Mention : Bluffant
Le film s'est d'abord jeté dans l'arène en mai 2014. Très remarqué à Cannes, il est reparti du festival avec le prix de la mise en scène. Dès les premières minutes de Foxcatcher, cette récompense se montre comme une évidence. Un sens inouï du détail et une maitrise totale de l'image. La photographie est magnifique. L'ombre et la lumière, les plans larges et les gros plans, le gris et le dorée, bref le contrôle des contrastes est sublime. Tout est parfaitement cadré, en plus d'être esthétique le décor nourrit le propos. Cette splendide mise en scène installe avec subtilité et netteté les éléments du récit. Ce qui accentue sa longueur.

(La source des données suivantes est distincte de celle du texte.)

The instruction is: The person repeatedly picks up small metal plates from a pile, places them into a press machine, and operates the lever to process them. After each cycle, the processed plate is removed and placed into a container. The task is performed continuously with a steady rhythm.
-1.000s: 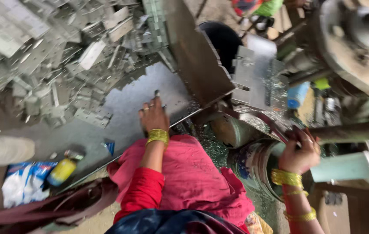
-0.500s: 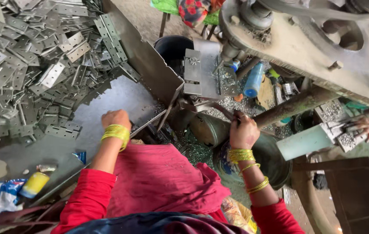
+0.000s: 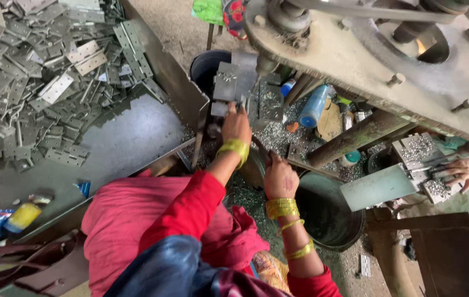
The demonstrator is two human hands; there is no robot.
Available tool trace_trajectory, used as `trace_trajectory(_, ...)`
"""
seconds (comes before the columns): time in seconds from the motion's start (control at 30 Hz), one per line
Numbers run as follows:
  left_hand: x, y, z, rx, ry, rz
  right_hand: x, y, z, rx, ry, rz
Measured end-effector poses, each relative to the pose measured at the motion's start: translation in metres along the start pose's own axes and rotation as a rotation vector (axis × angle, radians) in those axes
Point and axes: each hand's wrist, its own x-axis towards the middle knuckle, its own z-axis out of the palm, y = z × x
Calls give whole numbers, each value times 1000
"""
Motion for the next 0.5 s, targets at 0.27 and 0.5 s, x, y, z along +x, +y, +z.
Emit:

Le parcours vécu par Mark Schultz est atypique, les relations avec son frère et son mentor sont singulières. Il est comme un renard à la fois déterminé et égaré, le frangin Dave est comme un chien de garde à l'affut et fidèle, son entraineur qui se revendique comme un aigle a plus des allures de vieux loup solitaire. John du Pont est vraiment fascinant. Riche de patrimoine mais pauvre d'amis et d'entourage. Sa passion pour la lutte ne semble qu'un prétexte pour entretenir une forme de vie sociale. Steve Carell est incroyable, il donne toute la dimension pathétique à ce rôle, une vraie performance. Mark Ruffalo aussi est méconnaissable. Frère et père de famille très en retrait, Dave Schultz se laisse finalement entrainer aux jeux.
Au fur et à mesure, Foxcatcher délasse la part tragique de son histoire. Avant d'atteindre ce chaos saisissant, les rounds s'accumulent et s'étendent. Et malgré cela le film ne manque pas de répit, bien au contraire. Le rythme lent sert à poser le récit avec précision mais traîne en longueur. Le chemin parcouru en un peu plus de deux heures aurait pu être aussi riche et progressif avec quinze ou vingt minutes de moins.
Cette longueur ce fait d'autant plus ressentir si on ne rentre pas complètement dans l'histoire. Ça m'est très personnel, mais c'est à peu près mon cas. Si Steve Carell dévoile un John Dupont fascinant et très intime, les deux frangins restent relativement obscurs. Channing Tatum et Mark Ruffalo sont pas mauvais du tout, mais comme certains point hermétiques du récit, les desseins de ces gars sont fins et enfouis. Le scénario n'en est pas moins maitrisé et constructif.
A travers une mise en scène éblouissante et pleine de génie (l'une des plus marquantes de ces dernières années), Bennett Miller raconte avec la manière une sombre aventure. Celle de trois types confrontés à leur propre désarroi et à un combat intérieur.